A lack of consumer confidence didn’t create the seizure in the banking industry, nor the problems in the credit market. The insurance industry’s problems aren’t connected to consumer confidence. Same thing in the housing industry. And the auto industry screwed itself. The fallout from these problems have certainly helped fuel an environment of fear (aka, a “crisis in consumer confidence”) affecting both the stock market and the retail sector.
But let’s say, for argument’s sake, that we can “restore consumer confidence.” Let’s say we can talk people into feeling secure about their jobs, make them believe their home values will increase, reassure them that their kids will actually go to college, that their stock portfolios will start growing, that their retirement will be okay, and that they won’t have to take care of their broke Boomer parents. Then what? Are we supposed to go back to buying/spending/borrowing at unsustainable rates?
Even if you boost consumer confidence, what are people going to buy? With what money? When one is upside-down in their mortgage and their credit card limits are slashed, where does the money to buy a couple of jet skis come from?

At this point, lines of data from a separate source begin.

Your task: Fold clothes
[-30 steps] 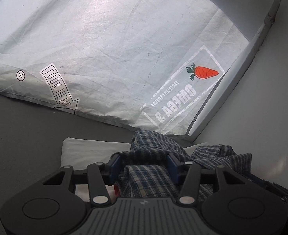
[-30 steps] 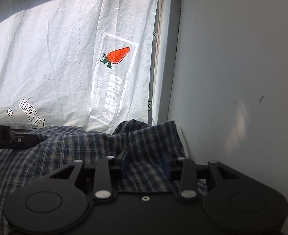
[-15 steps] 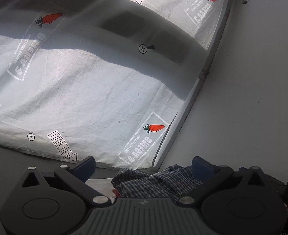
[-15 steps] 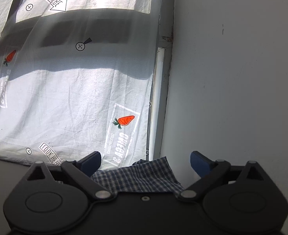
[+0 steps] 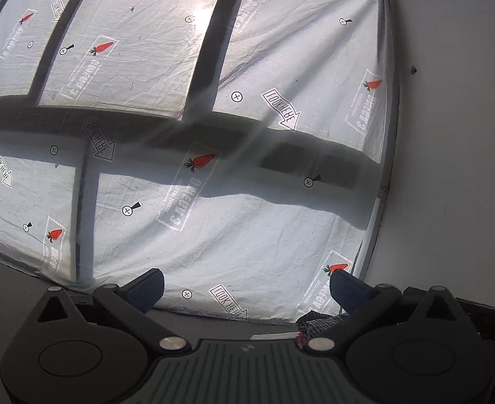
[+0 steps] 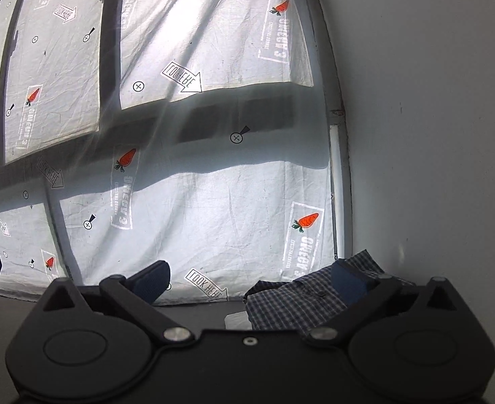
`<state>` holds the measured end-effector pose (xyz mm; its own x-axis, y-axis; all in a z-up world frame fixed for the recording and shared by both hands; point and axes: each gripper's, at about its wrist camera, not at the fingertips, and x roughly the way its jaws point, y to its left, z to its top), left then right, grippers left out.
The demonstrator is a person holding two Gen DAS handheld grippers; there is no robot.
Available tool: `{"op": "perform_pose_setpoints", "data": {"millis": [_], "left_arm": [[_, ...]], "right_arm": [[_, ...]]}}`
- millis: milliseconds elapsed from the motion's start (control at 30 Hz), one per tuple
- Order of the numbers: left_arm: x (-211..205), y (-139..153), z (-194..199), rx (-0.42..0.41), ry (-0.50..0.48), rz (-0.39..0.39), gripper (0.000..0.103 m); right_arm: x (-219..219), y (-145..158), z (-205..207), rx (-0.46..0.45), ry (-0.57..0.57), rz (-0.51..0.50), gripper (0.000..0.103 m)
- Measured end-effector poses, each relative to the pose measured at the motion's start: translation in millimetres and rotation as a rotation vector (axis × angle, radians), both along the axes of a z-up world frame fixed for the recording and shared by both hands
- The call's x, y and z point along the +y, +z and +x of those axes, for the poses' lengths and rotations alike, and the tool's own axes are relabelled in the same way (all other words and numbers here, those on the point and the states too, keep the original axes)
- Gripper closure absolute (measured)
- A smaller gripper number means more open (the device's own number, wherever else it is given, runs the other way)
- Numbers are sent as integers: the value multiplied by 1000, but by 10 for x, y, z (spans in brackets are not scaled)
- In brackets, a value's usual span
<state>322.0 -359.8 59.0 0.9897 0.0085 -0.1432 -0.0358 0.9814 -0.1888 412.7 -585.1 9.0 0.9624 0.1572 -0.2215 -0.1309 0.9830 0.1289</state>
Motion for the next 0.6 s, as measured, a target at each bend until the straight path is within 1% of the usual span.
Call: {"op": "perform_pose_setpoints", "data": {"millis": [67,100,133,200,233,300,433,500,600], "left_arm": [[178,49,-135,34,0,-20,0],[271,62,-206,49,-11,-17,0],[362,66,-279,58,-19,-3,0],[540,60,-426,78,3,36,0],[639,47,-501,88,28,47,0],[880,27,-665,105,46,53,0],[1450,1,-1018,135,32,81,0],[1757,-17,-1173,156,19,97,0],[2176,-63,-1377,181,-1,93,0]], "right_arm": [[238,4,-156,43,55,-20,0],[336,8,-225,47,68,-25,0],[488,8,-343,50,80,-31,0],[740,8,-521,56,95,-41,0],[879,8,-620,56,101,-50,0],[1195,3,-843,52,107,-66,0],[1723,-17,-1199,71,115,-40,0],[2060,-41,-1396,84,123,-18,0],[2523,-77,-1654,91,127,-28,0]]}}
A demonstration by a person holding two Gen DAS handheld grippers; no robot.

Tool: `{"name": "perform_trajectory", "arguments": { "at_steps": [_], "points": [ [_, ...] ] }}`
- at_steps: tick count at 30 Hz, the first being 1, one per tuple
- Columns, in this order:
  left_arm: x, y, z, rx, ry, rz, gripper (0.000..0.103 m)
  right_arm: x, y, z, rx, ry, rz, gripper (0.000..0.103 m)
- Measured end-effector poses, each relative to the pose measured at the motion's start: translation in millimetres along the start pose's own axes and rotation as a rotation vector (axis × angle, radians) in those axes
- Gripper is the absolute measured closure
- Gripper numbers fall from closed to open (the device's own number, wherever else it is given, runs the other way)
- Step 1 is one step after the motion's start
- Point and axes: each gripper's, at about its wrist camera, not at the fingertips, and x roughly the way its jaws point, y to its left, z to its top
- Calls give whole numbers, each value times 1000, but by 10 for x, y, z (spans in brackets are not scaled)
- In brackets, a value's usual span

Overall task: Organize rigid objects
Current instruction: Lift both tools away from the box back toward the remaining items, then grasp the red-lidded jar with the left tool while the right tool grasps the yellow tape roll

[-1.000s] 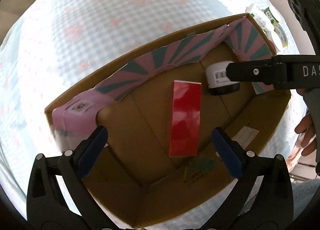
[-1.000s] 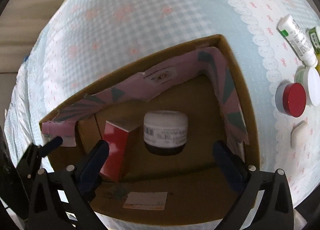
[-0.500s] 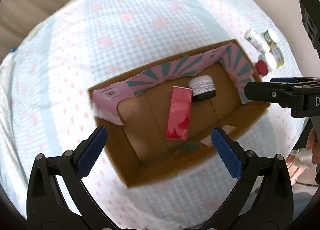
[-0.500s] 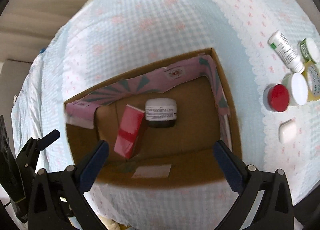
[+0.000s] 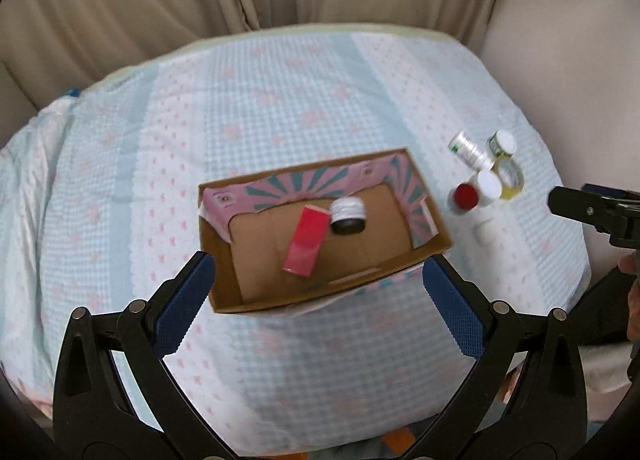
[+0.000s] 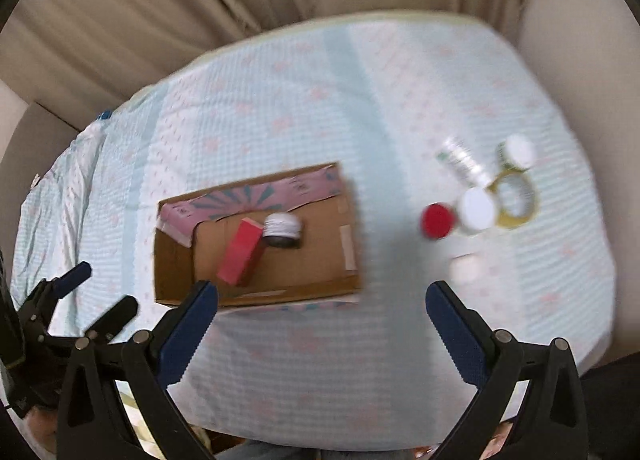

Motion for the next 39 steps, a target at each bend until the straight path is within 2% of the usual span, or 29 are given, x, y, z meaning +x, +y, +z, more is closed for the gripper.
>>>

It’s easier to talk about “consumer confidence” as an abstract concept than as a personal experience. Look at your own behavior. Are you feeling confident? Who do you know that isn’t cutting back? Packing a lunch more often? Dropping that afternoon latte? Postponing a planned purchase? Trimming a couple days off that vacation? Having fewer fancy dinners with your spouse? Buying fewer $25+ bottles of wine? How about at work? Are you hiring? Who do you know that is? Did you increase your budgets this year? Are you building branches?
All the downbeat press and pessimism may not be helping things, but they aren’t the fundamental roadblocks holding back our economy. Our economy has a dysfunctional addiction to excessive credit and overconsumption. Until we start talking about how to fix that problem, we’re not going anywhere new or better — just different flavors of the same shit.
We just cut ourselves off from an economic heroin addiction. Anyone who has been through recovery from an addiction knows it is neither fun nor easy. It hurts, and it sucks.
Problems only get fixed when people know about them, understand them and talk about them. That applies to any problem – be it a crisis, meltdown, or whatever label you use to characterize it.
@JP: Don’t confuse (or interchange) “confidence” with “unrealistic optimism”.
The financial system — the global economy, in fact — is so complicated that unless there is confidence that the system will work, things fall apart.
And when governments come along and willy nilly do things like bailing out some people who have suffered something and not others, it shakes the confidence that people have (and I’m not simply referring to “consumers”) in it.